WORK TASK :: From the data below, return each line in which the string "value" is found.

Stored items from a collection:

+ + + +

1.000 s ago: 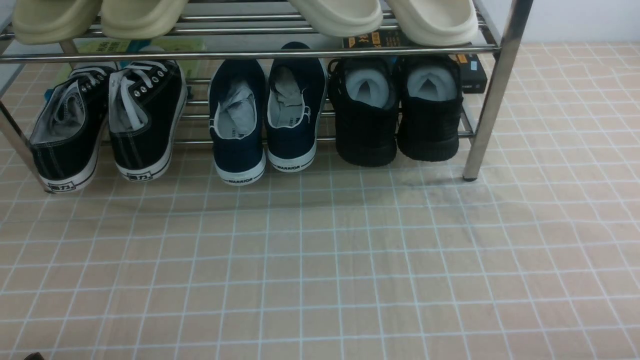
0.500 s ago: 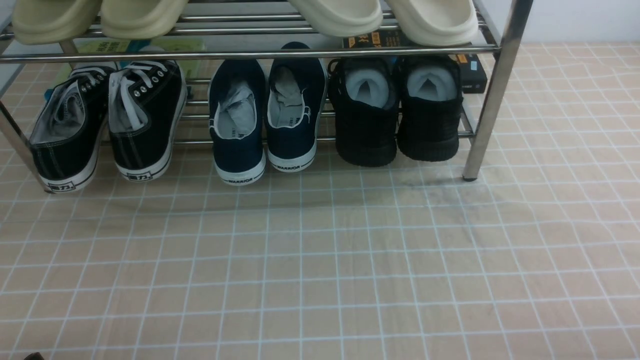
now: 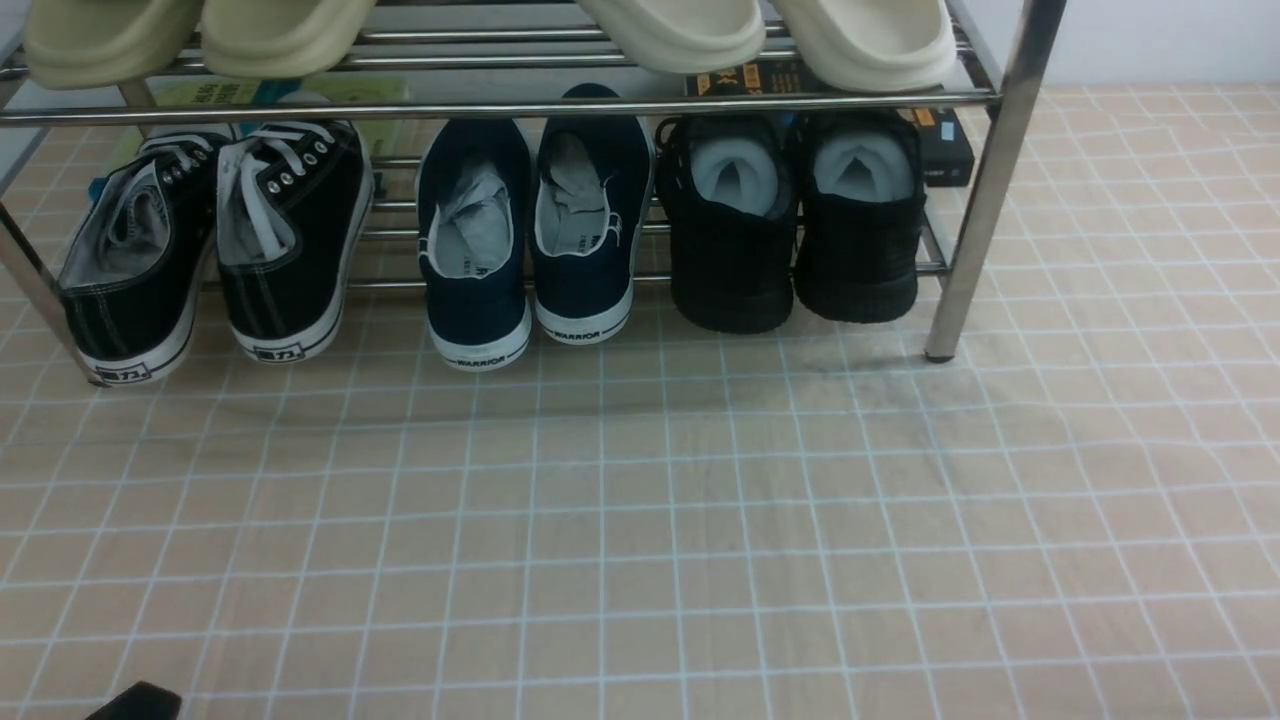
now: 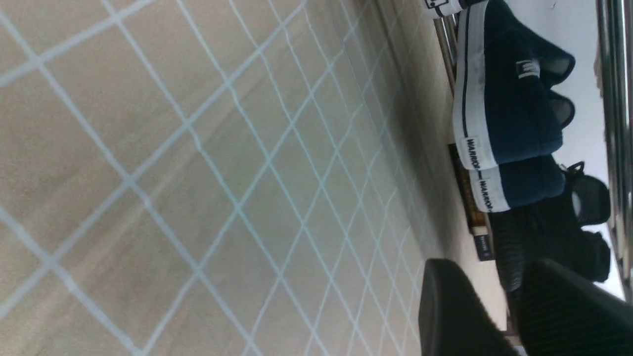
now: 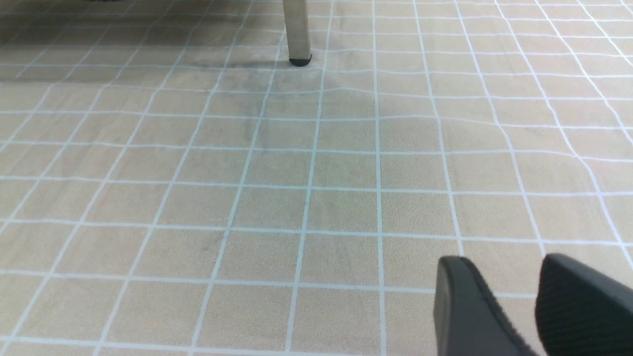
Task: Take the shoes off the shelf from the light coffee tablecloth by hand.
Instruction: 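Grasp the leftmost shoe on the bottom shelf of the shoe rack with the left gripper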
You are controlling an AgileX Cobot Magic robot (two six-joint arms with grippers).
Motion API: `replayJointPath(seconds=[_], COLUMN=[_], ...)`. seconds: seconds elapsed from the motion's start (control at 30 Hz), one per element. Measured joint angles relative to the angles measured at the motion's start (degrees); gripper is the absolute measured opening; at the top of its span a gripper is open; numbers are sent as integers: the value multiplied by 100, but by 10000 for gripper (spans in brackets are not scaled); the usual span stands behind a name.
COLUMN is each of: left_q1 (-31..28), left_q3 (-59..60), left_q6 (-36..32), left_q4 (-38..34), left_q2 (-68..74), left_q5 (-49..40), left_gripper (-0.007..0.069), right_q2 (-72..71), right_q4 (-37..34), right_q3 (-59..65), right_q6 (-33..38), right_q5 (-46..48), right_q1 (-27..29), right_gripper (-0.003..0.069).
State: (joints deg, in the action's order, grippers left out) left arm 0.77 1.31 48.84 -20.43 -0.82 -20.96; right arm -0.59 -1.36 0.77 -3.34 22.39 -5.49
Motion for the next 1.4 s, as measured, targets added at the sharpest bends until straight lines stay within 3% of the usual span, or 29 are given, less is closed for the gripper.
replayJointPath(seconds=[0.2,0.33,0.4,0.57,0.6,0.7,0.87,1.03,1.17,1.4], left_q1=[0,0,0,0,0,0,0,-329,-1166,-1587], left_q3=[-5,-540,-1499,-2847,-3192,-3670,-4601,-6478,-7879,-8760], left_q6=[102,-90,-320,-823,-1131,-1823,-2725,-3406,-3674,-3715], left_q4=[216,550,1219,2076,2279,2406,2458,2589,2375,2079], left_q2=[0,98,668,2142,2959,4392,6031,7665,8837,9562], left_q5=[588,336,-329,-2234,-3082,-3900,-4170,-4533,-4837,-4252], left_gripper=[192,69,7,1,1,1,1,5,8,17], right_q2=[0,0,0,0,0,0,0,0,0,0], right_q4=[0,0,0,0,0,0,0,0,0,0], right_q3=[0,0,0,0,0,0,0,0,0,0], right_q6=[0,0,0,0,0,0,5,5,5,5], right_q5=[0,0,0,0,0,0,0,0,0,0], right_q1=[0,0,0,0,0,0,0,0,0,0], right_gripper=[240,240,240,240,240,240,240,240,240,240])
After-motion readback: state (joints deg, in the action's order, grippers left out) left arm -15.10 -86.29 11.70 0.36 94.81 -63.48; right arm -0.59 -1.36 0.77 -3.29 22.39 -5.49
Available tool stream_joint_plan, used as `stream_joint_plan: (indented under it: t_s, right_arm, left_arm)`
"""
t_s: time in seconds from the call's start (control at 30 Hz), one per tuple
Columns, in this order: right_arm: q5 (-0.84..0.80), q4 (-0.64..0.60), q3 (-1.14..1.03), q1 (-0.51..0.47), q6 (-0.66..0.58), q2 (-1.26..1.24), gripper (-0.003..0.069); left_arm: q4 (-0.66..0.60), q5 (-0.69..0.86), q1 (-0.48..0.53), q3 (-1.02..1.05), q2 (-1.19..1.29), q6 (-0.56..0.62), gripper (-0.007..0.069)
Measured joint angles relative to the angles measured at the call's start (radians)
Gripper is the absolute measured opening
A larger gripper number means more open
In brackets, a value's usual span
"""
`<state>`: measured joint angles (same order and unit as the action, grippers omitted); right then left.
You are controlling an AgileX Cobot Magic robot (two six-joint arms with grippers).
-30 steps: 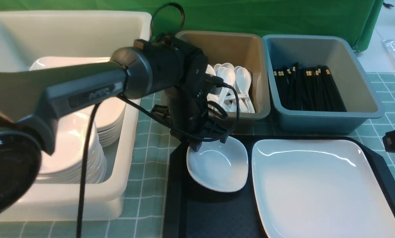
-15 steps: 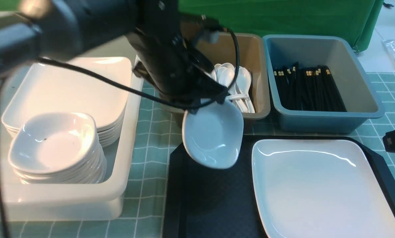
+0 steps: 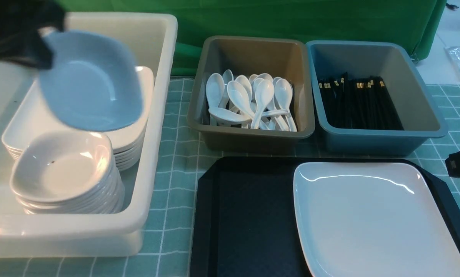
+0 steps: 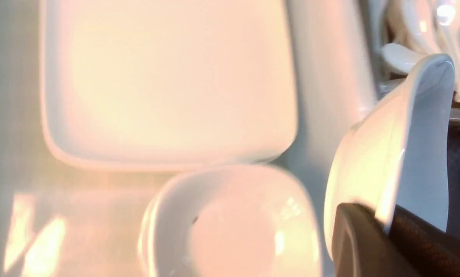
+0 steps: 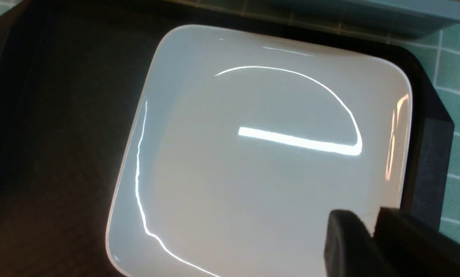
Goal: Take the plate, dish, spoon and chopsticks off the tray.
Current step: Use the left arm to put the small plate into the large storage box on the left, then use the left arm to move the plate from right to left
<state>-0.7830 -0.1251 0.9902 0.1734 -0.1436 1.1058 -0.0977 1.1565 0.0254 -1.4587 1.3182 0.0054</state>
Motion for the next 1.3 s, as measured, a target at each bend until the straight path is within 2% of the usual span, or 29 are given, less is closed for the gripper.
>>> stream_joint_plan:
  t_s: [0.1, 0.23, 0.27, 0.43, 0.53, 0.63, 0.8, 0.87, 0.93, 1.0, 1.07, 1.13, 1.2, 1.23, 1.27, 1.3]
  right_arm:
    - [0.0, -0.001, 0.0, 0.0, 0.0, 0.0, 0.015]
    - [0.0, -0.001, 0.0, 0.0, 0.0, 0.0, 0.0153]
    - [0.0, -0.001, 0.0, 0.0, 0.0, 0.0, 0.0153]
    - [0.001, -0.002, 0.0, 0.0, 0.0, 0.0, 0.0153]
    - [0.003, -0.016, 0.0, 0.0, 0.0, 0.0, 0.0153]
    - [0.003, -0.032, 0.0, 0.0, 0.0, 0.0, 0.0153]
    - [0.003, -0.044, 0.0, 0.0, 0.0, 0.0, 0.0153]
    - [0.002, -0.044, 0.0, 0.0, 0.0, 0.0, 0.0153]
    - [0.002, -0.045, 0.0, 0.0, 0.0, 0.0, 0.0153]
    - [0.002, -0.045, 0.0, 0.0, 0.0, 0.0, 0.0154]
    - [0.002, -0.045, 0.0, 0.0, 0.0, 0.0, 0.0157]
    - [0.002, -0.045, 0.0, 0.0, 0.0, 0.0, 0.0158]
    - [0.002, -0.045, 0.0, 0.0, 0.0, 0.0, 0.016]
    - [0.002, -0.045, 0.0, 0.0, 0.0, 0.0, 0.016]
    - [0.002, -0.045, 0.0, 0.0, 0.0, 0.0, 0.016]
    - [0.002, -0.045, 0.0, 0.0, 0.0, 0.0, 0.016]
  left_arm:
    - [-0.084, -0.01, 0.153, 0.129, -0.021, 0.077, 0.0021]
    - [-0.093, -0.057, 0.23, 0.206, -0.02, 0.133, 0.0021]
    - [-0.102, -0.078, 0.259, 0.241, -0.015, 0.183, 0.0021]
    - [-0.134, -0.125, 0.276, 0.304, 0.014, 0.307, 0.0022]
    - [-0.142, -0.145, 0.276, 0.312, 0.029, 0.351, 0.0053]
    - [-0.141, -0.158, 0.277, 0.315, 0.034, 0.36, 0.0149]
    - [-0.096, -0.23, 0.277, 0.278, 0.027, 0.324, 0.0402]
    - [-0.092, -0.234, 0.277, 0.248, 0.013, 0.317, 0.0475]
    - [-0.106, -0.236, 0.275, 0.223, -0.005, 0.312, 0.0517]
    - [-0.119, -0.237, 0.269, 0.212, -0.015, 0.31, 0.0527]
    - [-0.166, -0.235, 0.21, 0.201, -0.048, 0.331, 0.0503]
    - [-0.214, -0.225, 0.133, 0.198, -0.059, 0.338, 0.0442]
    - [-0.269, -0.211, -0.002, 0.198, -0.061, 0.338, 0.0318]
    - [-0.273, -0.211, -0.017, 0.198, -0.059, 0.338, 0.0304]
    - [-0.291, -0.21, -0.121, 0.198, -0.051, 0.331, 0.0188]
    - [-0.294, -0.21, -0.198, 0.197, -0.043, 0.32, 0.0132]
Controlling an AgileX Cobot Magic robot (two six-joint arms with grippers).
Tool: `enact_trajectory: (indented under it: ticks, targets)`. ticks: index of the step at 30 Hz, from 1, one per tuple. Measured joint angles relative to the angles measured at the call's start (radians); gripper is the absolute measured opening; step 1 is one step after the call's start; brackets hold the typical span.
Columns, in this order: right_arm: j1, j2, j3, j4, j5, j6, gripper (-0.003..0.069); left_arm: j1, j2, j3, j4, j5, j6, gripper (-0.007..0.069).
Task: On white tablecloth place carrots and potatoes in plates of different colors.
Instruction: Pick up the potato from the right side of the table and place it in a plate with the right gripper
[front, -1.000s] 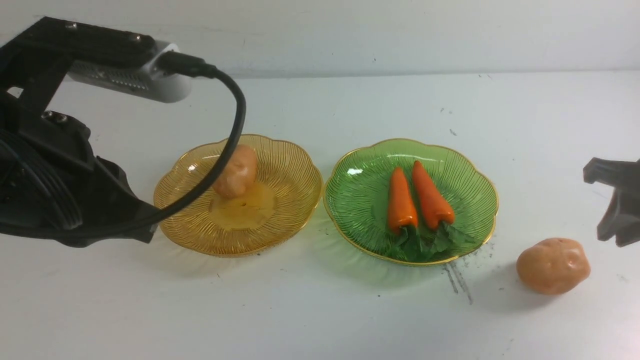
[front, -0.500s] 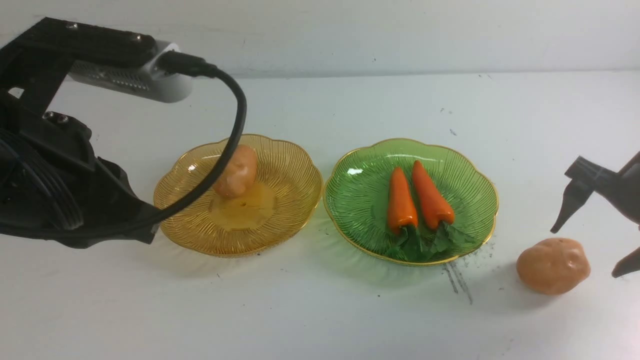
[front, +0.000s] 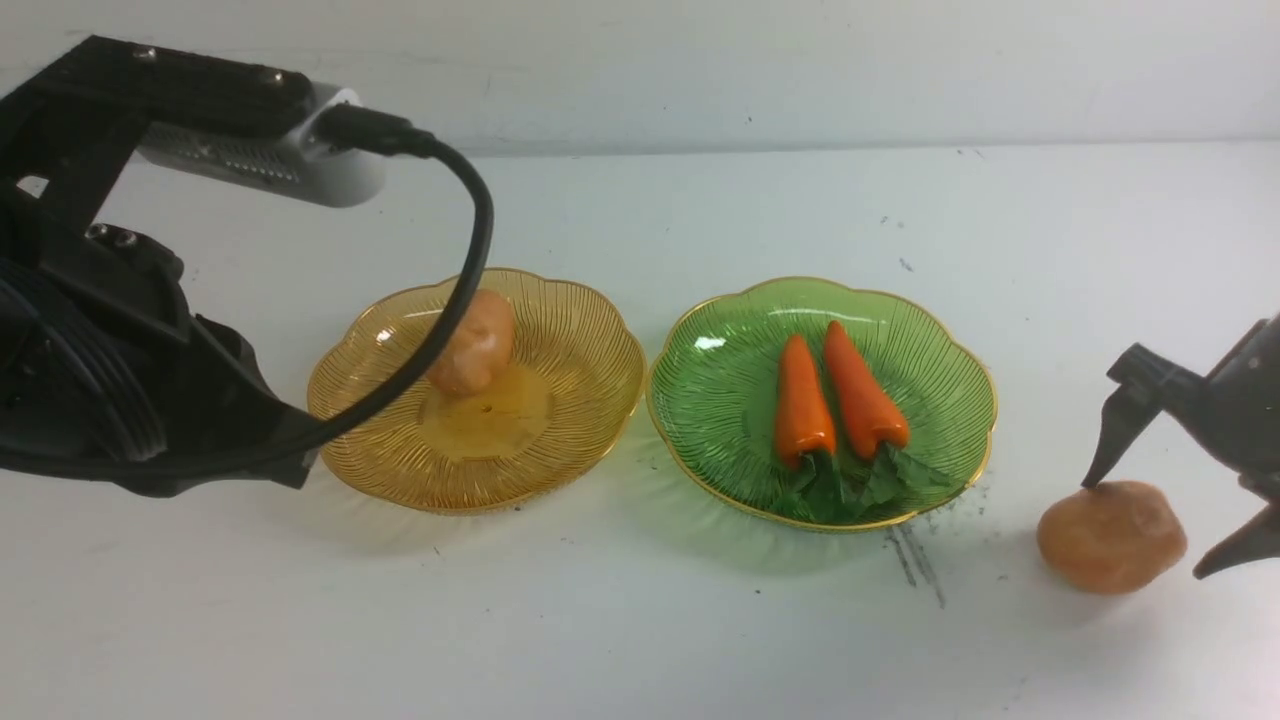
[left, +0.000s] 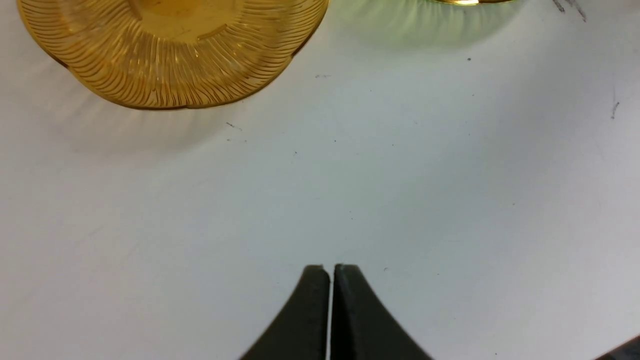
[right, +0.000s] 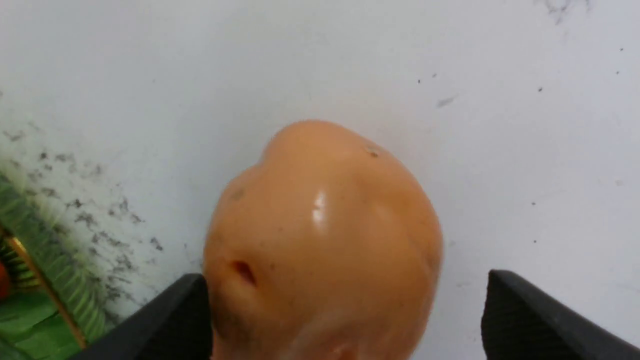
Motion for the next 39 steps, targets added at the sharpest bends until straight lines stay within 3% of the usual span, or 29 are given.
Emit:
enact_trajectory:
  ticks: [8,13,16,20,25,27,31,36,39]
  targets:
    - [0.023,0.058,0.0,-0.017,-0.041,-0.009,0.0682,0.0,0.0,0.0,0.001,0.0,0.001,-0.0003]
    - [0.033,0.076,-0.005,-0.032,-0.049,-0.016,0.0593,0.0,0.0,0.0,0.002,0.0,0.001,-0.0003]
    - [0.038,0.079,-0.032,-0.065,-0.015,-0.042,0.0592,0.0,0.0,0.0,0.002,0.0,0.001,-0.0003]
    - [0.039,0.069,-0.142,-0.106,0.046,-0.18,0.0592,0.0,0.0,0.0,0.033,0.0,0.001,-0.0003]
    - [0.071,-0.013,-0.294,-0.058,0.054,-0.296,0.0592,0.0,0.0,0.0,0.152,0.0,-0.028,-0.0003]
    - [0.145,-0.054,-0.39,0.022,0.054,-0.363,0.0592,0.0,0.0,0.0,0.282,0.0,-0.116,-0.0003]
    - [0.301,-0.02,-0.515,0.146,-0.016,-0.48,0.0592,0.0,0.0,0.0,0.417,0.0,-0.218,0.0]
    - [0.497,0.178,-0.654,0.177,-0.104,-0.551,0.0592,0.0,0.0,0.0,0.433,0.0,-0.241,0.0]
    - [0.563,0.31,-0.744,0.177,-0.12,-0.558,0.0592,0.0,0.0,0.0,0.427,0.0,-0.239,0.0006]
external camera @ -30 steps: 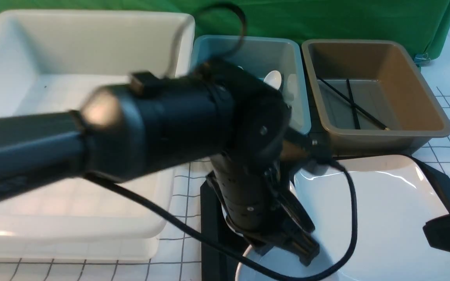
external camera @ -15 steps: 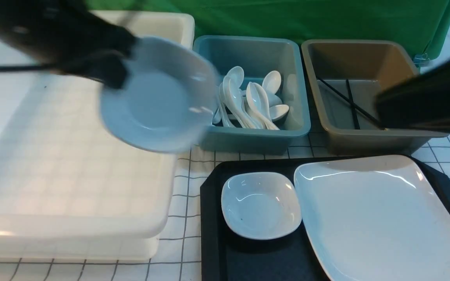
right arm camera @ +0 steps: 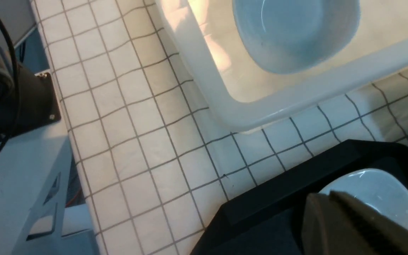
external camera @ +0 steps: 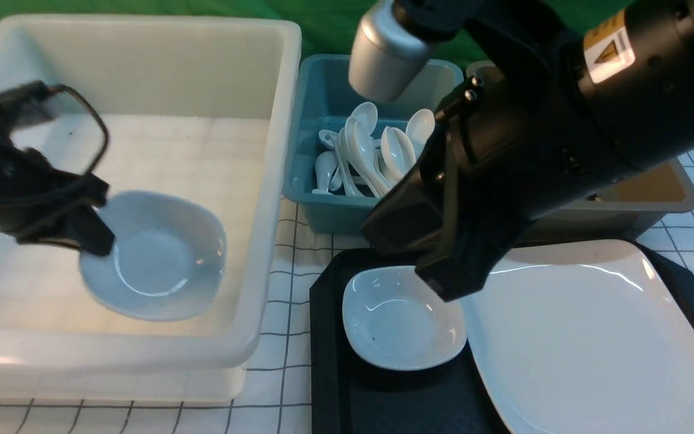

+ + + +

TASK RESPONSE ::
Motion API: `replayJointPath(seconds=[_], COLUMN=[_], ...)`. seconds: seconds elapsed from the motion's start (control at 30 Hz), one per element. Measured joint angles relative to the angles measured at the motion's start (degrees); gripper is the absolute measured opening; at the top of its span a gripper is open; numbers are sent as integers: the value multiplied by 100, but by 10000 for gripper (spans in brackets are not scaled); the usual span stands behind a name.
In brackets, a value's usual span

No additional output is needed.